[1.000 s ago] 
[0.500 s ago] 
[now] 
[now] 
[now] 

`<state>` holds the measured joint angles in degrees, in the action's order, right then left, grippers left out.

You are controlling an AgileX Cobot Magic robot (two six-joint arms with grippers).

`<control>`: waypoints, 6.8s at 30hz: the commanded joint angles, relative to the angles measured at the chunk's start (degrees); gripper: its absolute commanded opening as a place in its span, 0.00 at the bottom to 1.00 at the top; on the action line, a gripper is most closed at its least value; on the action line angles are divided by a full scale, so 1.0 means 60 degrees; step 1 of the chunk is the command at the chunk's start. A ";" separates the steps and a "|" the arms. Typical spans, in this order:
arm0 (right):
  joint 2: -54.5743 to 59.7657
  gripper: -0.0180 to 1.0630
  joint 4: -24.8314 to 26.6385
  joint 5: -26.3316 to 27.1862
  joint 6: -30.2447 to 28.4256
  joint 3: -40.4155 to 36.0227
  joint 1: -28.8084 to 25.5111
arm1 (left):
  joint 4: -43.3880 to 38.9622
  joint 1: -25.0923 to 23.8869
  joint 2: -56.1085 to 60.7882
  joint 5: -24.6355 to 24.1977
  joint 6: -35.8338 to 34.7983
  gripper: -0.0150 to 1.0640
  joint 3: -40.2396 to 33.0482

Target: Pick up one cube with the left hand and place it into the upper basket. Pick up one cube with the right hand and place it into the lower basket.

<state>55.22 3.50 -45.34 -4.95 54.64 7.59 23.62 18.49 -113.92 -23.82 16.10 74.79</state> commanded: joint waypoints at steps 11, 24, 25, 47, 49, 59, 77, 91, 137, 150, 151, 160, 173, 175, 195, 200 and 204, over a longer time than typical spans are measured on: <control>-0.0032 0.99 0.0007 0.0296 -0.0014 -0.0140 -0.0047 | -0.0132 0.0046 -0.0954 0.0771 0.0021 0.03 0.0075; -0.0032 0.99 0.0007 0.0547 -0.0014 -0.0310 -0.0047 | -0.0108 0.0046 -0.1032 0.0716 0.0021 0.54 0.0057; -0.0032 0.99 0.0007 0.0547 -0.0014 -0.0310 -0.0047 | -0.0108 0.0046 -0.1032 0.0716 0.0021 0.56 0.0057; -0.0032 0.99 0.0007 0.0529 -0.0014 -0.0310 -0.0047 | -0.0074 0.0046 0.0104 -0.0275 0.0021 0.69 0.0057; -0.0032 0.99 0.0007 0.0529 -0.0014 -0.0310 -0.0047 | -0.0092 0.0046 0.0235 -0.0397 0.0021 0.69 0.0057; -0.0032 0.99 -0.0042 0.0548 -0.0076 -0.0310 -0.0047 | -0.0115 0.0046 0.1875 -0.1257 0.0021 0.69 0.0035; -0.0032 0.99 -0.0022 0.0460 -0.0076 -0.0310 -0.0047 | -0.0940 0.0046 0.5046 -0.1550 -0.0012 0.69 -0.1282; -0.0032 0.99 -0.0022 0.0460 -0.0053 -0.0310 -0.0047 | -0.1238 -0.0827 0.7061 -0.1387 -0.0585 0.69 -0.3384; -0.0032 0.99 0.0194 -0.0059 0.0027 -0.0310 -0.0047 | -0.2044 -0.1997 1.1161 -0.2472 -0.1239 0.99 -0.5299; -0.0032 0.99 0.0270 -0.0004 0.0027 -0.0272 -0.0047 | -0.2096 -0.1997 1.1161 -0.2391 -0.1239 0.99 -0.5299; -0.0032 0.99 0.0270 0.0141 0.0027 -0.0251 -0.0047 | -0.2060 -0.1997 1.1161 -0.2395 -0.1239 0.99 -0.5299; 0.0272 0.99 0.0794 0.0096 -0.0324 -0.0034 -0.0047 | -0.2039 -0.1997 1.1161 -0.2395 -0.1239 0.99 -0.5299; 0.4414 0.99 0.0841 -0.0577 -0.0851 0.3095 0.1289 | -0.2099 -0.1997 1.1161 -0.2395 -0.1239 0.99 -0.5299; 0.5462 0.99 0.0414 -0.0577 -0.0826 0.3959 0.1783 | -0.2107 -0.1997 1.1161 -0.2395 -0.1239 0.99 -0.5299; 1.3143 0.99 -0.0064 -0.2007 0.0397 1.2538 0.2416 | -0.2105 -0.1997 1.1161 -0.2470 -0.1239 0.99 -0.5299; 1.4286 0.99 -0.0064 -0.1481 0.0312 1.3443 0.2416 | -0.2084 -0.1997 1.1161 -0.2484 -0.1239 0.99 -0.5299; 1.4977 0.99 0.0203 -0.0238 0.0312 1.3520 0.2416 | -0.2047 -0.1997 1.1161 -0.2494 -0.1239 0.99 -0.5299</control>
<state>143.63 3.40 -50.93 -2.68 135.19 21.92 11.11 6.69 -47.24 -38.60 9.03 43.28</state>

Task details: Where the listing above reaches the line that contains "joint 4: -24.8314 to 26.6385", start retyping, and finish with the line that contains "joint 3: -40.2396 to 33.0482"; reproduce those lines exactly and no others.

The completed task:
  joint 4: -24.8314 to 26.6385
  joint 5: -26.3316 to 27.1862
  joint 6: -30.2447 to 28.4256
  joint 3: -40.4155 to 36.0227
  joint 1: -28.8084 to 25.5111
arm1 (left):
  joint 4: -43.3880 to 38.9622
  joint 1: -25.0923 to 23.8869
  joint 2: -56.1085 to 60.7882
  joint 5: -24.6355 to 24.1977
  joint 6: -35.8338 to 34.7983
  gripper: -0.0150 to 1.0640
  joint 3: -40.2396 to 33.0482

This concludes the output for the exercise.